Los médicos se cobran la cabeza del alto cargo de Sanidad que provocó la huelga

El director de Recursos Humanos, segundo directivo de Illa que dimite en la pandemia

Centenares de trabajadores del sector sanitario protestaron ayer en toda España y ante la sede del Ministerio de Sanidad, convocados por CSIF, por las carencias que padecen los centros de salud y los hospitales
Centenares de trabajadores del sector sanitario protestaron ayer en toda España y ante la sede del Ministerio de Sanidad, convocados por CSIF, por las carencias que padecen los centros de salud y los hospitalesConnie G. SantosLa Razón

El Ministerio de Sanidad ha perdido a su segundo alto cargo desde que estalló la pandemia de Covid-19. En verano abandonó el departamento que dirige Salvador Illa su número dos, el secretario general de Sanidad, Faustino Blanco, y ahora lo acaba de hacer el director general de Recursos Humanos, Rodrigo Gutiérrez. Fuentes no oficiales del Ministerio de Sanidad aseguran a LA RAZÓN que Gutiérrez ha sido «invitado» a marcharse tras la huelga que protagonizaron los médicos el pasado martes en toda España contra un decreto cuyo padre ideológico fue él.
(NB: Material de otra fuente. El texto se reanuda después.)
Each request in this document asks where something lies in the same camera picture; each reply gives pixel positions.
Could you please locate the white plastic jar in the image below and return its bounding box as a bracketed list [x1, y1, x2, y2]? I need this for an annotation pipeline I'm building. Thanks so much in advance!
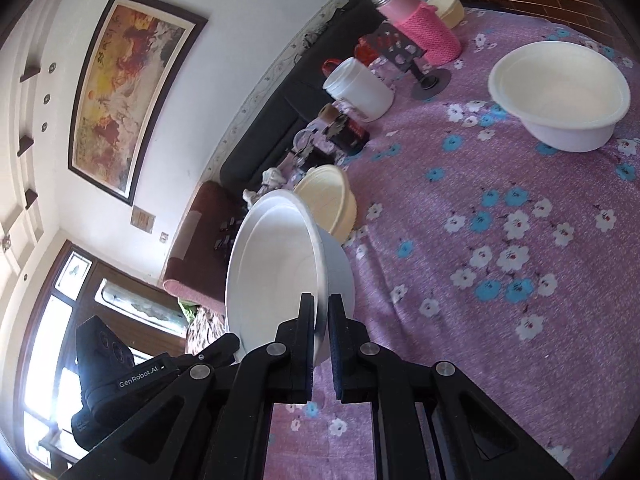
[322, 57, 395, 122]

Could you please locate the dark jar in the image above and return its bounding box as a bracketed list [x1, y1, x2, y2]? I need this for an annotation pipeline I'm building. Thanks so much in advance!
[327, 117, 371, 156]

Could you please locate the red plastic bag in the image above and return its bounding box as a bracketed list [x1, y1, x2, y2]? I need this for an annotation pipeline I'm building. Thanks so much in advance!
[321, 35, 381, 78]

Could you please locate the pink thermos flask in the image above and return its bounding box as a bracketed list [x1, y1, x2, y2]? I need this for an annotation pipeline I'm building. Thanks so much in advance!
[361, 0, 462, 66]

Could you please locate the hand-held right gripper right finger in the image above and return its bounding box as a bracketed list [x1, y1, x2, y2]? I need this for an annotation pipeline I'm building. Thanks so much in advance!
[327, 295, 576, 480]

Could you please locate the black sofa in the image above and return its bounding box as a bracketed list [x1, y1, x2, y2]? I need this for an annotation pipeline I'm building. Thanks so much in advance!
[220, 0, 386, 193]

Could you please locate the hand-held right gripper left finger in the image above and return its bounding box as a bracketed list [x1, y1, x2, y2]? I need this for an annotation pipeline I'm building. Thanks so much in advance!
[60, 292, 317, 480]

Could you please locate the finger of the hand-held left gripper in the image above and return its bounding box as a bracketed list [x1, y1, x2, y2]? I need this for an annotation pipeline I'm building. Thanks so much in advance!
[172, 332, 242, 376]

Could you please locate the black perforated stand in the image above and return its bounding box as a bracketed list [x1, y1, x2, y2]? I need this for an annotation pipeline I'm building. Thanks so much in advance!
[359, 22, 452, 101]

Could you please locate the wooden glass door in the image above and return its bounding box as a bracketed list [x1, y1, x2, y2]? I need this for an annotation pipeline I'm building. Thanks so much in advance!
[15, 240, 188, 466]

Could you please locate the black bag with straps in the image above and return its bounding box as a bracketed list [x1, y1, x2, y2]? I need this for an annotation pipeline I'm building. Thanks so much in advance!
[212, 215, 246, 251]

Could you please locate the floral blanket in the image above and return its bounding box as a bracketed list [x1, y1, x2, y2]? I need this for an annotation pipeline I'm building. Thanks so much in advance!
[185, 305, 228, 356]

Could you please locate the framed horse painting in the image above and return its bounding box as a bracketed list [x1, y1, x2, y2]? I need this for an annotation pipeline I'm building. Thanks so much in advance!
[67, 0, 209, 207]

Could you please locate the brown armchair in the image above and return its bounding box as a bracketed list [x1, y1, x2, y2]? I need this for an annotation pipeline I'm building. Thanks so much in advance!
[162, 181, 251, 311]

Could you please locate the wall plaque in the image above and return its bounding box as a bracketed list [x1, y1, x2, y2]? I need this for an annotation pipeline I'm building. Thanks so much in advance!
[131, 206, 157, 232]

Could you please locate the small cream plastic bowl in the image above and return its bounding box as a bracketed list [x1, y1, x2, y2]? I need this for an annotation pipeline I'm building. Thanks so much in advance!
[426, 0, 463, 29]

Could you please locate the cream plastic strainer bowl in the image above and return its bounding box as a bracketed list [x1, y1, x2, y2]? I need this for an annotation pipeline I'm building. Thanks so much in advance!
[292, 164, 358, 245]

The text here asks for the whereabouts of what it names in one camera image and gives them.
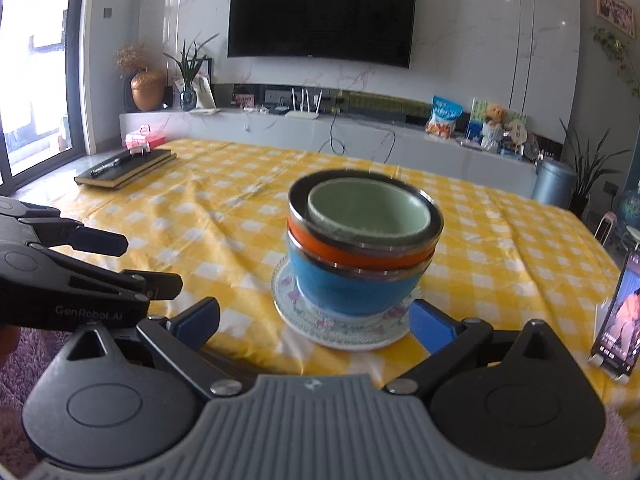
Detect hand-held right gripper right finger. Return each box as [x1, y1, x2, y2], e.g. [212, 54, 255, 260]
[381, 299, 581, 397]

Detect long-leaf potted plant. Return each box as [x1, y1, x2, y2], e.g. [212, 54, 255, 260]
[560, 119, 631, 218]

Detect blue water bottle with pump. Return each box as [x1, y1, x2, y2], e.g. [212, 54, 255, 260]
[617, 195, 640, 233]

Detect blue steel-lined bowl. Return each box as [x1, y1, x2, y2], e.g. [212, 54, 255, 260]
[287, 232, 432, 317]

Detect painted white plate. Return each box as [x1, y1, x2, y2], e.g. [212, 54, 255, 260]
[275, 285, 423, 351]

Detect pink storage box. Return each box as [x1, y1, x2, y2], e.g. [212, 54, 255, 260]
[124, 125, 161, 150]

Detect green ceramic bowl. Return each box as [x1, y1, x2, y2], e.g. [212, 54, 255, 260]
[306, 178, 432, 246]

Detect grey metal trash bin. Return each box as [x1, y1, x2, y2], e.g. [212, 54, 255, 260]
[531, 157, 578, 208]

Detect green painted canvas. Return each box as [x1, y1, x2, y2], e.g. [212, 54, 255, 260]
[467, 97, 528, 143]

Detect small white space heater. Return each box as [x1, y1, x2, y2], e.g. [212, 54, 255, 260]
[595, 211, 618, 248]

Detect purple shaggy rug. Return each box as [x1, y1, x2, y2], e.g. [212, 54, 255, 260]
[0, 327, 637, 468]

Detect white card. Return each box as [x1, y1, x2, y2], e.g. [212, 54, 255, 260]
[192, 75, 217, 109]

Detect framed wall photo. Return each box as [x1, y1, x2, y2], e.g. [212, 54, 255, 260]
[595, 0, 636, 36]

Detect gold vase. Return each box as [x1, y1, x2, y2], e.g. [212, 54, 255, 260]
[131, 69, 166, 112]

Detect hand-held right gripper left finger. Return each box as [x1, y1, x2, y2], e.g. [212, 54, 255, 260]
[47, 297, 246, 400]

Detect black pen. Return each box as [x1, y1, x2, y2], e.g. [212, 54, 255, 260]
[91, 156, 136, 175]

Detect black cable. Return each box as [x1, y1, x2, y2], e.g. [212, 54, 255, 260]
[318, 110, 397, 163]

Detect white marble television cabinet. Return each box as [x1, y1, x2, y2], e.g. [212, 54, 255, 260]
[120, 81, 551, 196]

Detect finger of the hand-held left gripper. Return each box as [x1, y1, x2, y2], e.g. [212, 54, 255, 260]
[0, 244, 184, 302]
[0, 195, 130, 257]

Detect white router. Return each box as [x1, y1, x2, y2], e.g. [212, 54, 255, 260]
[285, 87, 322, 120]

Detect glass sliding door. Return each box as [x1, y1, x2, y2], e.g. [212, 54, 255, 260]
[0, 0, 91, 191]

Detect black wall television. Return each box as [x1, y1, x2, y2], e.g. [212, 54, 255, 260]
[227, 0, 418, 68]

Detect orange steel-lined bowl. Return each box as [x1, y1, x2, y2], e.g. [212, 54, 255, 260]
[286, 170, 445, 273]

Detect dark brown notebook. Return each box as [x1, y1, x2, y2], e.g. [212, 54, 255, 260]
[112, 152, 178, 191]

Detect smartphone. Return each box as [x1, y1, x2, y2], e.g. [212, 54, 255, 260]
[590, 250, 640, 368]

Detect brown teddy bear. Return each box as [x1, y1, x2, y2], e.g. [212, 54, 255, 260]
[482, 104, 507, 153]

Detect dried flowers in dark vase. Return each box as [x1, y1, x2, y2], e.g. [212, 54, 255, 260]
[115, 43, 149, 111]

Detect clear glass plate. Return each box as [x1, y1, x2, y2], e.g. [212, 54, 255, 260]
[271, 255, 426, 346]

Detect green plant in blue vase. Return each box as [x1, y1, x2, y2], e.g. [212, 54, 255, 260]
[162, 34, 221, 112]

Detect hanging vine plant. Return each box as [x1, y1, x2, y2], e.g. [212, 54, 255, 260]
[592, 27, 640, 98]

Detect blue snack bag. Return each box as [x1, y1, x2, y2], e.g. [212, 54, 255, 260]
[426, 96, 464, 138]

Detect black notebook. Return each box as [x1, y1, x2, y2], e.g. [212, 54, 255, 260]
[75, 149, 171, 188]

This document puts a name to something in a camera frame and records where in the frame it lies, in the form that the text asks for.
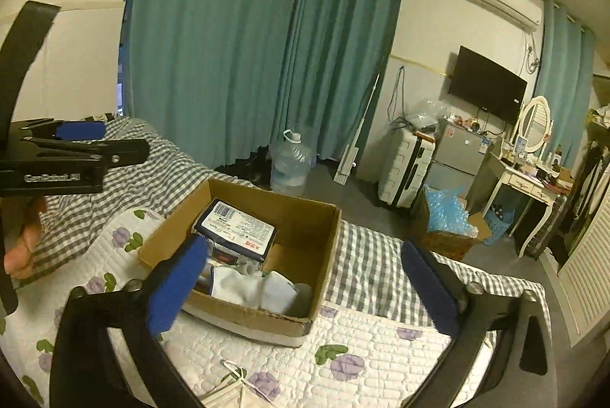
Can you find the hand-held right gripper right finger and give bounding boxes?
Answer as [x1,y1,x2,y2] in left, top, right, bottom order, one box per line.
[401,240,558,408]

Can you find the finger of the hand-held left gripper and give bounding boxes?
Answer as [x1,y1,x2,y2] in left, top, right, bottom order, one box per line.
[0,139,151,168]
[12,118,106,142]

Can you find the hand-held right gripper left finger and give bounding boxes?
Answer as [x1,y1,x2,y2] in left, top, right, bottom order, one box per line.
[49,234,210,408]

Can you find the white sock with blue toe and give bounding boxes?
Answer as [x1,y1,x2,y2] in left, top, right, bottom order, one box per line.
[209,266,297,314]

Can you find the brown cardboard box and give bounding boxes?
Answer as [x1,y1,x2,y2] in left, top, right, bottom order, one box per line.
[138,178,342,348]

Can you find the large dark blue tissue pack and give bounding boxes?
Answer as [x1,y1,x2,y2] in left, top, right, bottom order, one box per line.
[192,197,279,266]

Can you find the person's left hand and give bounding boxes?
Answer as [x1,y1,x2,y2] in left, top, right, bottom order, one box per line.
[4,198,46,280]

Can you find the small cardboard box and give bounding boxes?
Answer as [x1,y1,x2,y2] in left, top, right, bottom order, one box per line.
[419,198,494,261]

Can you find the white quilted floral mat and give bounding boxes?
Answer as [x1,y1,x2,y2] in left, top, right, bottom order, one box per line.
[0,207,496,408]

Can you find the blue bubble wrap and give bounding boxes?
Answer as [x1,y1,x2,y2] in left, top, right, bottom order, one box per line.
[424,185,477,234]

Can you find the blue waste basket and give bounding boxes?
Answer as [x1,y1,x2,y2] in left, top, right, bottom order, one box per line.
[483,203,515,247]

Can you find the white suitcase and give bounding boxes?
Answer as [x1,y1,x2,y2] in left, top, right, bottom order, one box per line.
[378,129,435,206]

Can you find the white face mask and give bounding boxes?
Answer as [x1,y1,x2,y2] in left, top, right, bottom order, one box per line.
[202,359,283,408]

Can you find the dark suitcase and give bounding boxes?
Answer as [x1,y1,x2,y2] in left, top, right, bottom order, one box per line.
[524,194,568,257]

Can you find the white dressing table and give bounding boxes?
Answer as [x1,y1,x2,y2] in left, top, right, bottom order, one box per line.
[491,151,568,259]

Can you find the teal curtain panel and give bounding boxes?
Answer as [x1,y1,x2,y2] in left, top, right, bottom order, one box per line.
[125,0,313,166]
[271,0,409,161]

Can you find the silver small fridge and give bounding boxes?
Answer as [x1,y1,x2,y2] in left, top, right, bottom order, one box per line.
[429,117,496,194]

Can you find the white folding pole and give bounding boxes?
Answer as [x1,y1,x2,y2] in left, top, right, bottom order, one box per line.
[336,72,382,186]

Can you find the white louvered wardrobe door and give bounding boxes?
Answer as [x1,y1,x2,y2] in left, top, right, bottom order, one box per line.
[557,160,610,347]

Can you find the clear water jug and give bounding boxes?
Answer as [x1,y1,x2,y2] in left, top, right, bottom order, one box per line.
[270,129,311,195]

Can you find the clear plastic bag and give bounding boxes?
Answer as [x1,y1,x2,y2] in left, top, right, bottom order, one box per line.
[409,98,451,130]

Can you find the dark hanging clothes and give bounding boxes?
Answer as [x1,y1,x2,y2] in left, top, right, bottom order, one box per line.
[553,103,610,266]

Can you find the white oval vanity mirror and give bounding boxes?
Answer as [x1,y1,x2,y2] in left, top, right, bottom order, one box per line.
[517,96,554,154]

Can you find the narrow teal curtain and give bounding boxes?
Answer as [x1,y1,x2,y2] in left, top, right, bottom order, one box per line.
[534,0,596,152]

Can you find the air conditioner pipe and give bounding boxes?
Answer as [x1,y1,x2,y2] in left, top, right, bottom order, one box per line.
[524,29,544,73]

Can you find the black hanging cable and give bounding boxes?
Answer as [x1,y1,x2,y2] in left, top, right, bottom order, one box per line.
[387,66,411,133]

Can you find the black wall television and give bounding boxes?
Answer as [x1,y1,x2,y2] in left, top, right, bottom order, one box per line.
[447,46,528,127]

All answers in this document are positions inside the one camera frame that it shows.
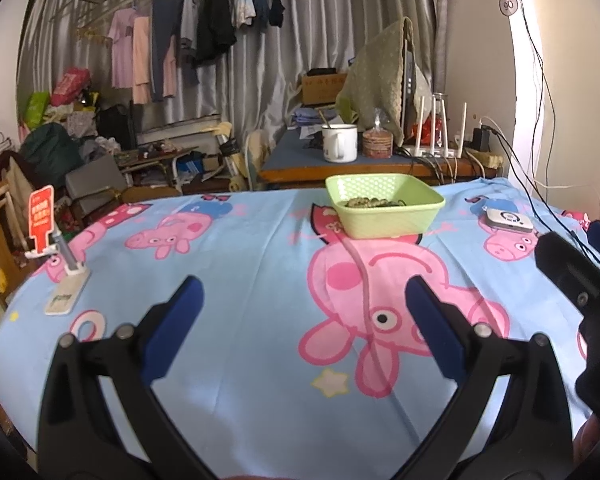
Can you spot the black power adapter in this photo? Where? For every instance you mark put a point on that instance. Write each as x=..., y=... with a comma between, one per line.
x=481, y=139

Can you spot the white enamel mug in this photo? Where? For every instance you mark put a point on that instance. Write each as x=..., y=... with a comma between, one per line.
x=342, y=145

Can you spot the green knitted cloth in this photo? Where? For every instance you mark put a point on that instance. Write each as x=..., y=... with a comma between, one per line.
x=375, y=75

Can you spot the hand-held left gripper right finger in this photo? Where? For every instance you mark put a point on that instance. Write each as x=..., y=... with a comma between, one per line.
x=432, y=330

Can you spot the red shiny wrapping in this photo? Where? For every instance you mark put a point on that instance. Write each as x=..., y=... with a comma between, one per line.
x=427, y=130

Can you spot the beige foam block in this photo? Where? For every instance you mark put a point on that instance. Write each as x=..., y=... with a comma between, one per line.
x=485, y=157

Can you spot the printed blue blanket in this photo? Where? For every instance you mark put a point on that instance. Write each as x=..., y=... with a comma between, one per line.
x=230, y=260

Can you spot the cardboard box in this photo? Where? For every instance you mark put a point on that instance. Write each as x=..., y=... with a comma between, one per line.
x=322, y=89

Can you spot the white phone stand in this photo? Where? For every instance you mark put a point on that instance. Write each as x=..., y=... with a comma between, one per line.
x=62, y=300

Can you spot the dark shorts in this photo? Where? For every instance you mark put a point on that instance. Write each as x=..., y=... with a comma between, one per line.
x=276, y=10

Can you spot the black bag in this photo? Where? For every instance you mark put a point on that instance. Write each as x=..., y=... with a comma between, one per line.
x=115, y=127

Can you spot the blue shirt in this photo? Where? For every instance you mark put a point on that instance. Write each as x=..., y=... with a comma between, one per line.
x=261, y=5

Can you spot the stack of papers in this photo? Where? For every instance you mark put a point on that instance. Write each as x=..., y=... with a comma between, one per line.
x=312, y=117

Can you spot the red plastic bag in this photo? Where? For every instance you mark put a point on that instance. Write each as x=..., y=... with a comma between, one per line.
x=70, y=85

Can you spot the round wall sticker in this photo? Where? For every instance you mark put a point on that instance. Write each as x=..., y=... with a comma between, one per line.
x=508, y=4

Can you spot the green plastic basket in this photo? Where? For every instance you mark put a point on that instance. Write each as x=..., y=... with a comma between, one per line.
x=380, y=222

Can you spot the green plastic bag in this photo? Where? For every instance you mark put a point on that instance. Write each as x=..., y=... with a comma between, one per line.
x=37, y=109

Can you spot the white square power bank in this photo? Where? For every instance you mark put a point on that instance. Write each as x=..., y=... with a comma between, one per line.
x=497, y=220

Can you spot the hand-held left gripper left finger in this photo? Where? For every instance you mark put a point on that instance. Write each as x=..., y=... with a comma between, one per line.
x=172, y=330

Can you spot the black jacket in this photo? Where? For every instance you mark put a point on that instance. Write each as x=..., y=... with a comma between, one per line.
x=215, y=20

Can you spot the dark green bundle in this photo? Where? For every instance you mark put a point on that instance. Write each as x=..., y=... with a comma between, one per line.
x=50, y=147

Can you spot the red sign card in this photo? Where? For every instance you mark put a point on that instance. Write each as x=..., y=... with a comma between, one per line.
x=41, y=215

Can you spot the pink dress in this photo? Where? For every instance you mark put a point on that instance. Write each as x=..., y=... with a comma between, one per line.
x=122, y=50

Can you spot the white router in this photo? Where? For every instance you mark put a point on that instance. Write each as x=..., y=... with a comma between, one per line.
x=432, y=150

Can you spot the wooden desk with blue top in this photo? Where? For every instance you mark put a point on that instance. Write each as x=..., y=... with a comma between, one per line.
x=330, y=172

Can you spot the cream plastic chair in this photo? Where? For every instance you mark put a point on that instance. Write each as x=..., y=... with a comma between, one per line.
x=257, y=155

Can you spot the grey shirt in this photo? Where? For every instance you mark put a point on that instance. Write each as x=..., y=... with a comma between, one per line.
x=189, y=30

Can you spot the cluttered low table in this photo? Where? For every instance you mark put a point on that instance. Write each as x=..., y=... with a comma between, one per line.
x=155, y=157

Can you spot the dark blue trousers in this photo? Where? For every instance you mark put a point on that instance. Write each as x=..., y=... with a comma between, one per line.
x=160, y=45

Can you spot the wooden stick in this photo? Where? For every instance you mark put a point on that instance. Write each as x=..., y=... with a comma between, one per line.
x=324, y=119

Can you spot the white shirt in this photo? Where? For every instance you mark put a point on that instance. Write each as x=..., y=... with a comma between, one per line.
x=241, y=5

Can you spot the grey case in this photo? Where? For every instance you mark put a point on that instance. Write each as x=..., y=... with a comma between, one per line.
x=95, y=175
La norma contra la que han protestado los facultativos en todos los hospitales y centros de salud abre la puerta, por ejemplo, al ejercicio profesional en la sanidad pública como especialistas de médicos que no lo son, y a que muchos especialistas puedan ser obligados a ejercer en especialidades ajenas a su formación.

Se trata, como denunciaron varios médicos a este periódico, de un proceso de «militarización» sanitaria con la excusa de la pandemia de Covid, que hace estallar por los aires el ejemplar sistema de formación de los facultativos en España y que repercutirá en un deterioro del ejercicio profesional y de la calidad asistencial que reciben los pacientes.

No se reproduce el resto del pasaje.